TASK DETAILS → Repeat the lines below exactly as they appear, but leave out the images.

STORED DATA →

·····

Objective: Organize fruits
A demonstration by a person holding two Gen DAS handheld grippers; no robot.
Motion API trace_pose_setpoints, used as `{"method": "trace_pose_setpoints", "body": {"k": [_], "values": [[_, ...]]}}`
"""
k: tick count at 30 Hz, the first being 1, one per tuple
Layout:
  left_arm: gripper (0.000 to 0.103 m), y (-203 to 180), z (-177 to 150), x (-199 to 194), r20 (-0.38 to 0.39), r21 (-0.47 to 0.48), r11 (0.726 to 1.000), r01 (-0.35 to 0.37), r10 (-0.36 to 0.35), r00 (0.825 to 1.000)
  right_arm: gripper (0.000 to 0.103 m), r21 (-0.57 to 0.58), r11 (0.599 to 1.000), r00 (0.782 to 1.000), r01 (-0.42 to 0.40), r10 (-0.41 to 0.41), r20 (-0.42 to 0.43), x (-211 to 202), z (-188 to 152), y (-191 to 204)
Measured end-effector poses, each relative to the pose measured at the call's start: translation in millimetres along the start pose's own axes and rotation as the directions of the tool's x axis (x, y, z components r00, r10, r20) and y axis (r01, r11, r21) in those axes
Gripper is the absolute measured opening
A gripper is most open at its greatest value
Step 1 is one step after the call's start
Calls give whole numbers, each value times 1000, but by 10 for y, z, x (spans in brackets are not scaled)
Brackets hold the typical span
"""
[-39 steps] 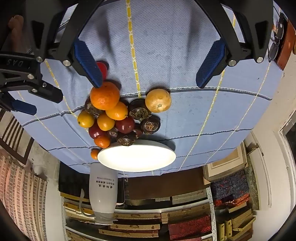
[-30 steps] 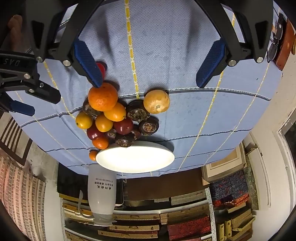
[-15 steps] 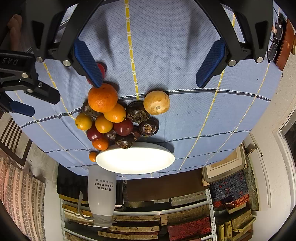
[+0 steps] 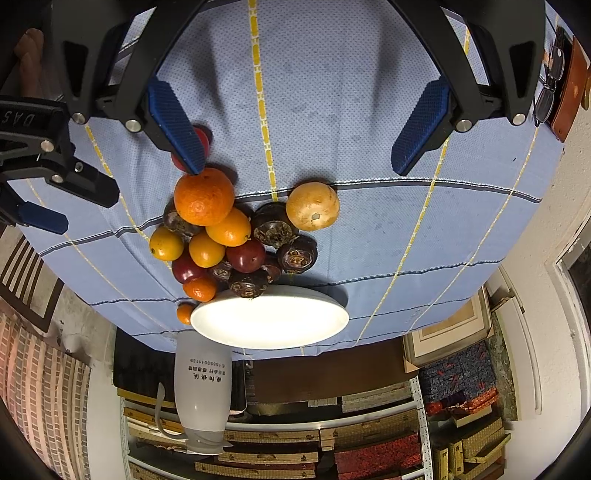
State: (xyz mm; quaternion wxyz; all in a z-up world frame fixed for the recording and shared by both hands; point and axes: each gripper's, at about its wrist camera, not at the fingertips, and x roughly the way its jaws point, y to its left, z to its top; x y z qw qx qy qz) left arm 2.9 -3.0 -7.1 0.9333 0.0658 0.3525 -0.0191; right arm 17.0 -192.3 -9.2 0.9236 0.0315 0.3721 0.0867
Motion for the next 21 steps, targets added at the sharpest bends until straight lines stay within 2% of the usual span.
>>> {"method": "trace_pose_setpoints", "body": {"k": [21], "values": [[99,22,8,-3,-4,0,1000,2,-2,1000,100,0,1000,1000,0,0,0,-1,4,5]]}}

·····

SOLUTION TO THIS TASK →
Objective: Organize fruits
A demonstration by a person holding two Gen DAS handheld grippers; no robot.
Motion API trace_pose_setpoints, used as `{"method": "trace_pose_setpoints", "body": {"k": [_], "values": [[_, ...]]}}`
"""
k: tick count at 30 Hz, the first being 1, one per tuple
Layout:
  left_arm: gripper (0.000 to 0.103 m), y (-203 to 180), z (-177 to 150), x (-199 to 194), r20 (-0.38 to 0.39), r21 (-0.47 to 0.48), r11 (0.726 to 1.000), r01 (-0.35 to 0.37), r10 (-0.36 to 0.35), r00 (0.825 to 1.000)
  right_arm: gripper (0.000 to 0.103 m), r21 (-0.57 to 0.58), r11 (0.599 to 1.000), r00 (0.782 to 1.000), r01 (-0.42 to 0.40), r10 (-0.41 to 0.41), r20 (-0.42 to 0.43), x (-211 to 202), z (-188 to 152), y (-191 to 204)
Measured end-effector poses, each relative to the pose measured at the call's start: translation in millimetres along the start pose's own axes and rotation as the directions of the tool's x axis (x, y, z components r00, r10, r20) and y axis (r01, r11, r21) in those axes
Gripper is the absolute measured opening
A gripper is most open at its greatest value
Step 1 is one step after the call's start
Calls give whole numbers, each value times 1000, but by 10 for y, z, x (spans in brackets are not scaled)
Brackets hold the typical span
"""
[-39 steps] 
[-30 steps] 
[-15 steps] 
[+0 steps] 
State: (xyz mm; quaternion wxyz; all in a z-up world frame fixed for the recording and shared by both hands; point and axes: each gripper's, at about its wrist camera, not at the fingertips, and x roughly the way its jaws point, y to its left, z to its top; x y z qw qx qy qz) left arm 2.9 -3.0 -7.1 0.9333 0.0658 0.3525 -0.0191; right arm 17.0 -192.3 -9.2 0.9236 0.0315 0.3721 0.0867
Motion for the next 21 steps, targets added at the sharpest bends until straight lines stay within 2% of the usual span.
>>> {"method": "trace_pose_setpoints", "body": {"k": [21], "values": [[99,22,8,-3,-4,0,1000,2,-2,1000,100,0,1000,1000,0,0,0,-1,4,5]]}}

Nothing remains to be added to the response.